[Records from a collection]
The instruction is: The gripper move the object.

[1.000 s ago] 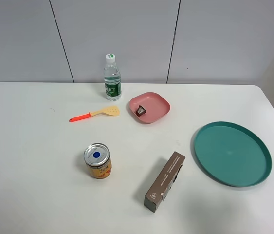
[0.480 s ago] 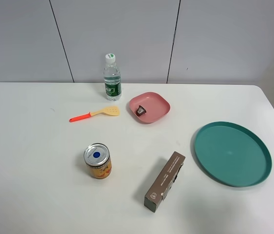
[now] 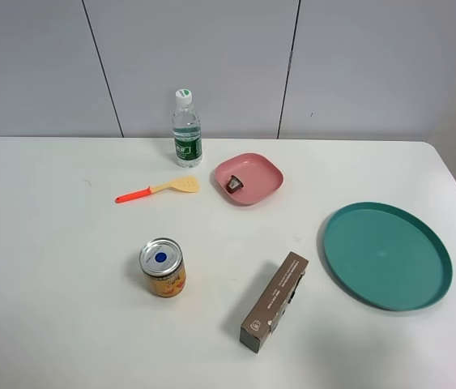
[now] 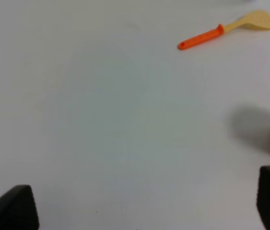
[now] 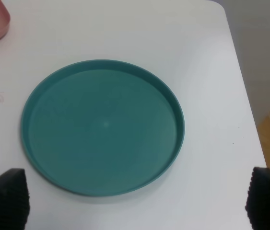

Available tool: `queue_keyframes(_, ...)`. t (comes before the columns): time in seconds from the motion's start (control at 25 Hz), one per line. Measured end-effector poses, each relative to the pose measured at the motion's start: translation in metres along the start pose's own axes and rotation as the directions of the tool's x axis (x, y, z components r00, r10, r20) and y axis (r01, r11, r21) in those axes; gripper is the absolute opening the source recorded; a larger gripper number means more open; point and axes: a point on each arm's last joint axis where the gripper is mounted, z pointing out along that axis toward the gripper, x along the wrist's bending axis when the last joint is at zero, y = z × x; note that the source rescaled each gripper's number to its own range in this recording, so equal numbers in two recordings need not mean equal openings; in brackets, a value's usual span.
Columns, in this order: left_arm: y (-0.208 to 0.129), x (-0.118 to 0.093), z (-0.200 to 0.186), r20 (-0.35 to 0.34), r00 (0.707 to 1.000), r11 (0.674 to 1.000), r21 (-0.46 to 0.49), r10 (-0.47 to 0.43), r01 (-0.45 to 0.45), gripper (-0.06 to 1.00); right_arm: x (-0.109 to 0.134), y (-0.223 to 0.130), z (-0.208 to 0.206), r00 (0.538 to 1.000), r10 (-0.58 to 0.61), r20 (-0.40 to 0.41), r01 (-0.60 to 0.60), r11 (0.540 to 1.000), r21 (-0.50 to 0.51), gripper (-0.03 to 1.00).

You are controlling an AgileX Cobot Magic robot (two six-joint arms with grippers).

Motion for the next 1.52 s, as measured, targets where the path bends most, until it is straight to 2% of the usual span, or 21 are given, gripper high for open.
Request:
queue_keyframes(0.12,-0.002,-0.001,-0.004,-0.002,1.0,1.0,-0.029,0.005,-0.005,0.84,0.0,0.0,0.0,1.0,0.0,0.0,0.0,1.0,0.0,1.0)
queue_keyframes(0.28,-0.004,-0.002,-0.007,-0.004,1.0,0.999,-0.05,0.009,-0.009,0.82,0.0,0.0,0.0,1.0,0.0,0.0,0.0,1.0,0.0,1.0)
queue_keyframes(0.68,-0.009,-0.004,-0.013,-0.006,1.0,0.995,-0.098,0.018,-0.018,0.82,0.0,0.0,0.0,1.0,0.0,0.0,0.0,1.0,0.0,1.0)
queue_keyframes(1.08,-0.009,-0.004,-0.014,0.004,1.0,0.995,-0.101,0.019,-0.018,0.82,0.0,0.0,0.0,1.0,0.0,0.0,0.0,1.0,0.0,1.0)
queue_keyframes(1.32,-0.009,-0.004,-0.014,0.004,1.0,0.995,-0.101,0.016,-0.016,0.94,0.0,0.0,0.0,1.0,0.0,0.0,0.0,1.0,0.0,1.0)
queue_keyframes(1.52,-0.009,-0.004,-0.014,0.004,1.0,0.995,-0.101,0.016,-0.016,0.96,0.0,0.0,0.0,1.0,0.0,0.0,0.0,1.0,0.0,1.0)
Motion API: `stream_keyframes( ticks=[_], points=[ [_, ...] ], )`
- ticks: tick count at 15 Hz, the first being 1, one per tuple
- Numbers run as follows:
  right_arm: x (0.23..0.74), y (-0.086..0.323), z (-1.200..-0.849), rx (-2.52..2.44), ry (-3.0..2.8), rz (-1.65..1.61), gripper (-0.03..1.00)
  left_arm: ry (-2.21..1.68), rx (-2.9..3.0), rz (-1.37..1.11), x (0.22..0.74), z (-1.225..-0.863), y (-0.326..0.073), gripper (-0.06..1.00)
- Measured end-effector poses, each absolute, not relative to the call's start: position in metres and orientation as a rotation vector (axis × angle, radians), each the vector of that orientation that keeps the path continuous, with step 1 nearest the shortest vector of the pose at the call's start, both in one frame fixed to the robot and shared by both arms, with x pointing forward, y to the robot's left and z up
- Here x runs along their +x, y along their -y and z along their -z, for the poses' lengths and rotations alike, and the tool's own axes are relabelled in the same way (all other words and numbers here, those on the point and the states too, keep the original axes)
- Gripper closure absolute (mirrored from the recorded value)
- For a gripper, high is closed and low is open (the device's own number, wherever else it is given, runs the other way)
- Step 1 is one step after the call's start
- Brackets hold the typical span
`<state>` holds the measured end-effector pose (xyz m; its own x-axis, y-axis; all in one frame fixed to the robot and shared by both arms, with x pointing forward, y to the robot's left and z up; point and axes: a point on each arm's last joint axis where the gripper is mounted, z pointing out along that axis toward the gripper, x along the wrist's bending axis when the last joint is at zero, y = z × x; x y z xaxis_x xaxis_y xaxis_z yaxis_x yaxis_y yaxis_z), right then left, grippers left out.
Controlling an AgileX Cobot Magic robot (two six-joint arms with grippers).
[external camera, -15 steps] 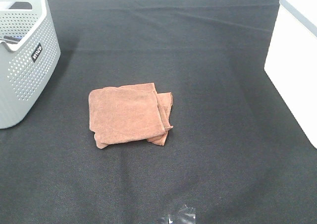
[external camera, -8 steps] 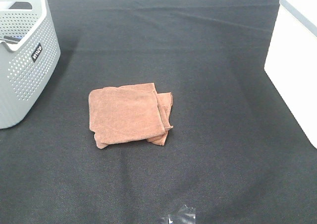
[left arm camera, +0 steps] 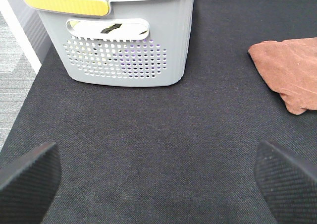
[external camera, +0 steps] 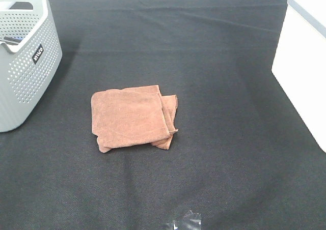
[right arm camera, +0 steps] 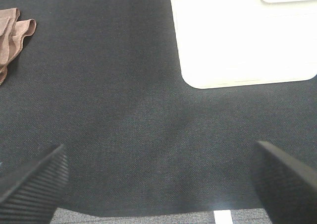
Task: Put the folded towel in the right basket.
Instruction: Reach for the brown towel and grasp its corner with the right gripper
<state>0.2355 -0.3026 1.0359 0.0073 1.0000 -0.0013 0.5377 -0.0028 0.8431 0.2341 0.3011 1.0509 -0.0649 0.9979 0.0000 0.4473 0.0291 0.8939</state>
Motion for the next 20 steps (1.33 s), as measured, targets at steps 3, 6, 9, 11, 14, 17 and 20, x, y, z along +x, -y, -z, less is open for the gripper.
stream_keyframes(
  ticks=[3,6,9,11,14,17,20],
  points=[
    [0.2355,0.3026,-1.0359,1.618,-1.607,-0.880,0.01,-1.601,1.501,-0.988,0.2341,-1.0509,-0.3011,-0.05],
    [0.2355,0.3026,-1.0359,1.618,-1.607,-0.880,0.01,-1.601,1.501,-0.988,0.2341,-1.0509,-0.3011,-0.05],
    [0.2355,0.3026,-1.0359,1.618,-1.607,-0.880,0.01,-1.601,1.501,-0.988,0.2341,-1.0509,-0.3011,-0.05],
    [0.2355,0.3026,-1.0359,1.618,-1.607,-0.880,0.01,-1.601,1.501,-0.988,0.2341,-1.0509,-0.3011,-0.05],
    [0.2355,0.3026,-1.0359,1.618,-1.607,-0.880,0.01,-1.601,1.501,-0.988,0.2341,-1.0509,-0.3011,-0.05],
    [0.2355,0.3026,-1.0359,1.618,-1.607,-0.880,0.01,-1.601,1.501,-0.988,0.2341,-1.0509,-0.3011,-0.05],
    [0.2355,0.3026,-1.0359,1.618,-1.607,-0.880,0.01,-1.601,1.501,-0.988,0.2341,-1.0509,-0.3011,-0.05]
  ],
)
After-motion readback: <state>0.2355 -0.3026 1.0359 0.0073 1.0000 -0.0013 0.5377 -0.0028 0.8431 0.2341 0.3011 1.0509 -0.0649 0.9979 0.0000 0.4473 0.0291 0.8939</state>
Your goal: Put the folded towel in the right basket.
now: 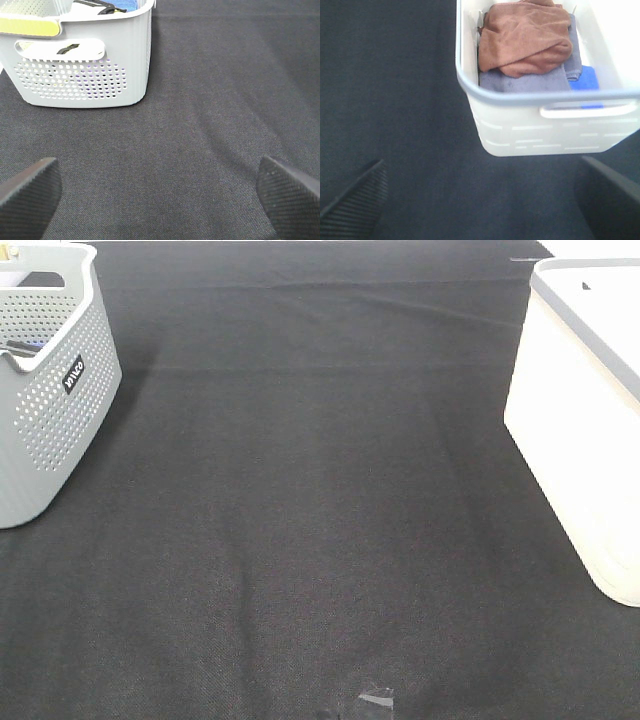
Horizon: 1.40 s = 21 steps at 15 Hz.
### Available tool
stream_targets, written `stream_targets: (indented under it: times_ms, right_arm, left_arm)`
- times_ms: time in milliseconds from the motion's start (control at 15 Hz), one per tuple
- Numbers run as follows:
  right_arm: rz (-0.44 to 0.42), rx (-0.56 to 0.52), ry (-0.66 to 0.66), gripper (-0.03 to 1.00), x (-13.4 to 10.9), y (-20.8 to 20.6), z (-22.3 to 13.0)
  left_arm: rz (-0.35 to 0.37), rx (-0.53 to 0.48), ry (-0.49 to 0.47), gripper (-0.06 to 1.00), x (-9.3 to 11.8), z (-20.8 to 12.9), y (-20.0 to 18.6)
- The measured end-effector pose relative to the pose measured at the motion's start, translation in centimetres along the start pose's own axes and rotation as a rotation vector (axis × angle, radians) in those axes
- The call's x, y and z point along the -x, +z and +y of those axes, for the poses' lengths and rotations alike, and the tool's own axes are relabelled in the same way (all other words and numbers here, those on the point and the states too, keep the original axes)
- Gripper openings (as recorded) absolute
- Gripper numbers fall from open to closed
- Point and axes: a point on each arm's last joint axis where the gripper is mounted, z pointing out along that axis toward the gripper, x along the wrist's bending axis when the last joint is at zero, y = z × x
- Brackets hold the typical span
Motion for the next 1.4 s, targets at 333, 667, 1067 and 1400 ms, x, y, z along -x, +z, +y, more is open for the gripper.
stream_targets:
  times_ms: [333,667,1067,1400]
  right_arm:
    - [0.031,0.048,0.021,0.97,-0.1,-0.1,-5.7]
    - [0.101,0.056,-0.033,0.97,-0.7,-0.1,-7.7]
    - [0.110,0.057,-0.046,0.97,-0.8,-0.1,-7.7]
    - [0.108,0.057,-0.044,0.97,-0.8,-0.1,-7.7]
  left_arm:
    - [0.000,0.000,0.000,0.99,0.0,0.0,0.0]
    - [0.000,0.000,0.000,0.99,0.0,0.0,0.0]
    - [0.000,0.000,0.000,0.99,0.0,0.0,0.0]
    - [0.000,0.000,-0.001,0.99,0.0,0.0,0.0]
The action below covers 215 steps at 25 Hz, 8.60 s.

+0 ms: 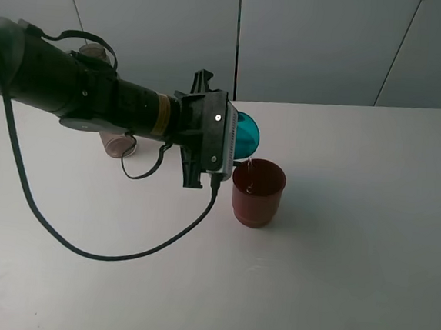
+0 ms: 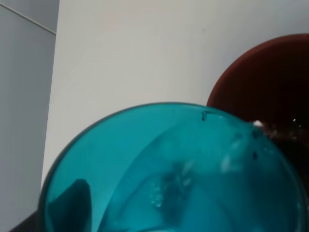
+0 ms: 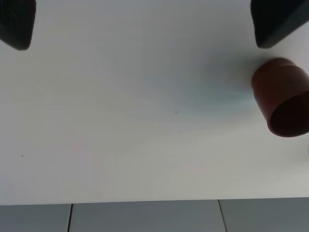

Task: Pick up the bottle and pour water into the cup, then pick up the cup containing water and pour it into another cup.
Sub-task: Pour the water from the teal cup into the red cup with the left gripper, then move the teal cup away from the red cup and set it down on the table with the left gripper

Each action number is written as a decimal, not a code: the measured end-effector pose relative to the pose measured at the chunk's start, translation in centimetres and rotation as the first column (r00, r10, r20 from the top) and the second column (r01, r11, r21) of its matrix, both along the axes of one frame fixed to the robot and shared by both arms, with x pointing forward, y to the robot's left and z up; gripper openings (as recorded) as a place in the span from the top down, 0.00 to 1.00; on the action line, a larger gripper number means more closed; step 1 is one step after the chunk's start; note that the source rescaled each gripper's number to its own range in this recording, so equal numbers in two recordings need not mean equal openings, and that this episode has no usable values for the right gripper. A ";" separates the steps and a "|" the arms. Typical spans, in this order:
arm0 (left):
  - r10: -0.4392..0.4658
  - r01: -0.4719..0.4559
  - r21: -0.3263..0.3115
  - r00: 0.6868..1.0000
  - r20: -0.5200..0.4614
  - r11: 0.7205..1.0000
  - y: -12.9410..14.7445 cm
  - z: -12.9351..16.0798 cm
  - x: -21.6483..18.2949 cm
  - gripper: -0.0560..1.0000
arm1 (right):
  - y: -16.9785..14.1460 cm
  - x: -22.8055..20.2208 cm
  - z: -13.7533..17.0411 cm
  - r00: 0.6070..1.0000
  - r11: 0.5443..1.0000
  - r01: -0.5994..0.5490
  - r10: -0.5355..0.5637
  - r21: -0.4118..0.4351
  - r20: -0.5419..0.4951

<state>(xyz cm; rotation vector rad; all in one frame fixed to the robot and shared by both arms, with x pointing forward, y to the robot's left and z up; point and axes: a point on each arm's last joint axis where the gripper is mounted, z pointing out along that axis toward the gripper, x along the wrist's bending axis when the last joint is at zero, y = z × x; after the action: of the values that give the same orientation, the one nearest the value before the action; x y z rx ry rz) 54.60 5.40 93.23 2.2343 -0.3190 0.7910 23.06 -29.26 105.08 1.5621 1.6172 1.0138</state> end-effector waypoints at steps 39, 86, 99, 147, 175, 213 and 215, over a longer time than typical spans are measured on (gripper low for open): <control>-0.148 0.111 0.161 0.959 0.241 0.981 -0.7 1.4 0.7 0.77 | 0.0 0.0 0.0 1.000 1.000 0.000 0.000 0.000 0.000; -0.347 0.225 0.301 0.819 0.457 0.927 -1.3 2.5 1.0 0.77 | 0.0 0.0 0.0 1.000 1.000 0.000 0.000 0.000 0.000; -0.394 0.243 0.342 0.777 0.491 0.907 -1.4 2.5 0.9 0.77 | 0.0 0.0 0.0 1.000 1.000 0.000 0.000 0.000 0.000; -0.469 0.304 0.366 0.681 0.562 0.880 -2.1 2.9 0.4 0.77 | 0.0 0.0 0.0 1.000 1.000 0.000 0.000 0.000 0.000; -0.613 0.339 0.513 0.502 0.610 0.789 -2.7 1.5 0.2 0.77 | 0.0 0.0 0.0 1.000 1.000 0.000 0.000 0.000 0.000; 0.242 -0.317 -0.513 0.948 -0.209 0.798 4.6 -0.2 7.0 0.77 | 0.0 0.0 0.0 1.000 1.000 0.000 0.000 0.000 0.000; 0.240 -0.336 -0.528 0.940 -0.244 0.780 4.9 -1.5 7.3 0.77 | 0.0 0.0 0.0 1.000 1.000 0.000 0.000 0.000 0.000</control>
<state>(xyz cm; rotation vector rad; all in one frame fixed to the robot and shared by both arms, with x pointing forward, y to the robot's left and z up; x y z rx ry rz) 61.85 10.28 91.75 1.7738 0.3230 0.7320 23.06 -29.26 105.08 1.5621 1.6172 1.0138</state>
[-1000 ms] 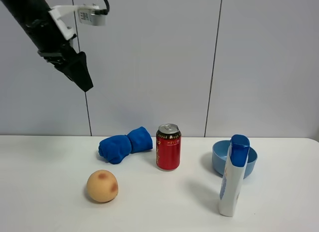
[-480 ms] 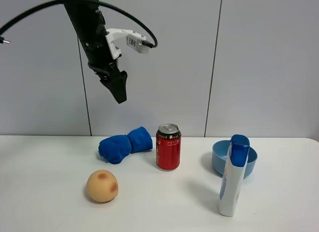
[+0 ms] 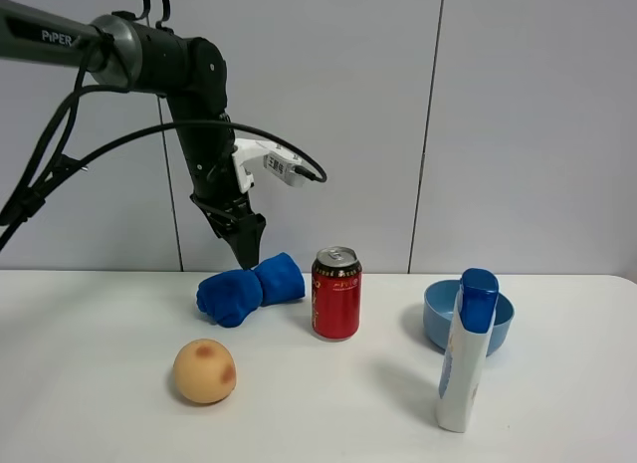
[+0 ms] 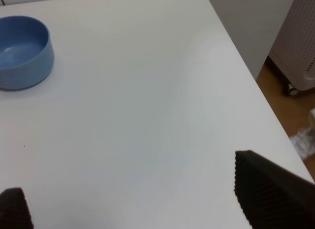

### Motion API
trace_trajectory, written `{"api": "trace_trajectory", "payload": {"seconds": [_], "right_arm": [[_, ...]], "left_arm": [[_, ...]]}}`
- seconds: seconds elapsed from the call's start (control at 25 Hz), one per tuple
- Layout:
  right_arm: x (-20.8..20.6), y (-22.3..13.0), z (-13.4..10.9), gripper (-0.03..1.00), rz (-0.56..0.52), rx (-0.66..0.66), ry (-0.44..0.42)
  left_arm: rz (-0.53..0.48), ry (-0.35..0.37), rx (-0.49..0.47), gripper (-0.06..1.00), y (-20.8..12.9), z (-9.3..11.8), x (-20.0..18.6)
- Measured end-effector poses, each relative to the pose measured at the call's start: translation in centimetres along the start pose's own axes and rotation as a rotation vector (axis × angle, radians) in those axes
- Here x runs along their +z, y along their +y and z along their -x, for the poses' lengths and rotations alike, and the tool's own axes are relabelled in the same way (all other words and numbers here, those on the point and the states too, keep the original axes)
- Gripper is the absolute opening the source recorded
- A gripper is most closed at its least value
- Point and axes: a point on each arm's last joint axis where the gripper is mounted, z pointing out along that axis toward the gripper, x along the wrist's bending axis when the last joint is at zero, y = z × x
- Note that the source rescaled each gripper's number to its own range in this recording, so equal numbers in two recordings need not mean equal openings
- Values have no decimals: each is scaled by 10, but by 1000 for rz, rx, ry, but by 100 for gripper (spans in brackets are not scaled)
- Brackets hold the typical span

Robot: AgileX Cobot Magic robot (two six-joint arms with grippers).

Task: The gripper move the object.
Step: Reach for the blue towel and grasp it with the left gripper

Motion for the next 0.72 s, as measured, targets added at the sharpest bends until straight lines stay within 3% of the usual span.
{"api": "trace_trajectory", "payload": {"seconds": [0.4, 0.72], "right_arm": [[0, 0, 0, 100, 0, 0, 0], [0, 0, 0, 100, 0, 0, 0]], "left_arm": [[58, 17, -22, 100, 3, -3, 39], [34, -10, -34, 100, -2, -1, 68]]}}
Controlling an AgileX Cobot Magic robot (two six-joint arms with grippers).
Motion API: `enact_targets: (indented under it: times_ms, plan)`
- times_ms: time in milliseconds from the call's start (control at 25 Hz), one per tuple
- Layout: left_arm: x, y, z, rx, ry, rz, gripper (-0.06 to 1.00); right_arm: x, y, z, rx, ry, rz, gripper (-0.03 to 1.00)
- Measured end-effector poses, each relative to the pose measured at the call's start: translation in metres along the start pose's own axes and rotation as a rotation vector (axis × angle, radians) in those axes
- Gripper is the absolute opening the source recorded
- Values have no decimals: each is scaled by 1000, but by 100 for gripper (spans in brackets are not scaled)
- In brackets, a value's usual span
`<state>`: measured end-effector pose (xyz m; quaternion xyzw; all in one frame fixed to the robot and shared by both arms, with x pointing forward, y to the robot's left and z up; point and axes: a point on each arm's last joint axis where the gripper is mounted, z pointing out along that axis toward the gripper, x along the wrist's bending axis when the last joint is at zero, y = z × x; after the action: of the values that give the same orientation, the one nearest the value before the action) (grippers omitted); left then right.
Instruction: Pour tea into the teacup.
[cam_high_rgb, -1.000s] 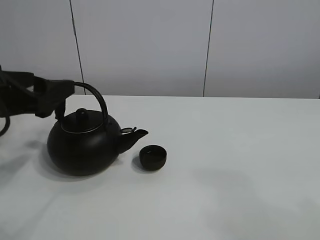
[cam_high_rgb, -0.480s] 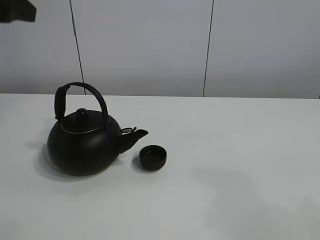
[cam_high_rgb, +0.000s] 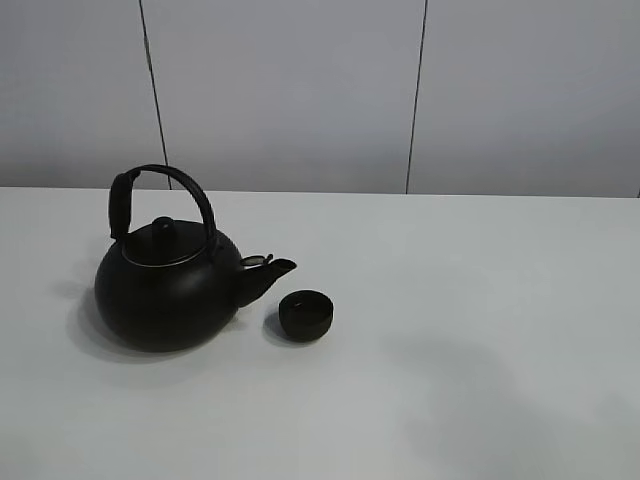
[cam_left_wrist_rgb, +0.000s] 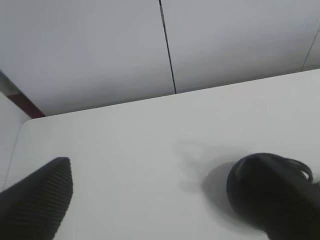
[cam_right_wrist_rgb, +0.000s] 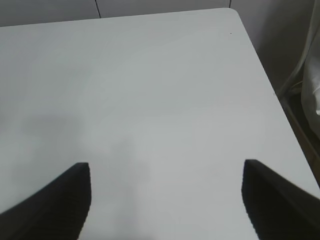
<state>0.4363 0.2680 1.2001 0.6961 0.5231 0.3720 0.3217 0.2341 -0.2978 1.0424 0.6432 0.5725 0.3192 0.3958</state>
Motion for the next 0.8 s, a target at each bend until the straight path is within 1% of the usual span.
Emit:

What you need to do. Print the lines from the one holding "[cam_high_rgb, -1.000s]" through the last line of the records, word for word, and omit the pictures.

Worked solution.
[cam_high_rgb, -1.000s] 
[cam_high_rgb, -0.480s] 
[cam_high_rgb, +0.000s] 
[cam_left_wrist_rgb, +0.000s] 
[cam_right_wrist_rgb, +0.000s] 
<state>0.4363 0.2680 1.2001 0.6961 0.5231 0.3720 0.3217 0.2341 -0.2978 1.0424 0.6432 0.5725 0.3192 0.3958</state>
Motion for the next 0.8 s, a target at each bend until the straight path is within 1% of the usual span.
Emit:

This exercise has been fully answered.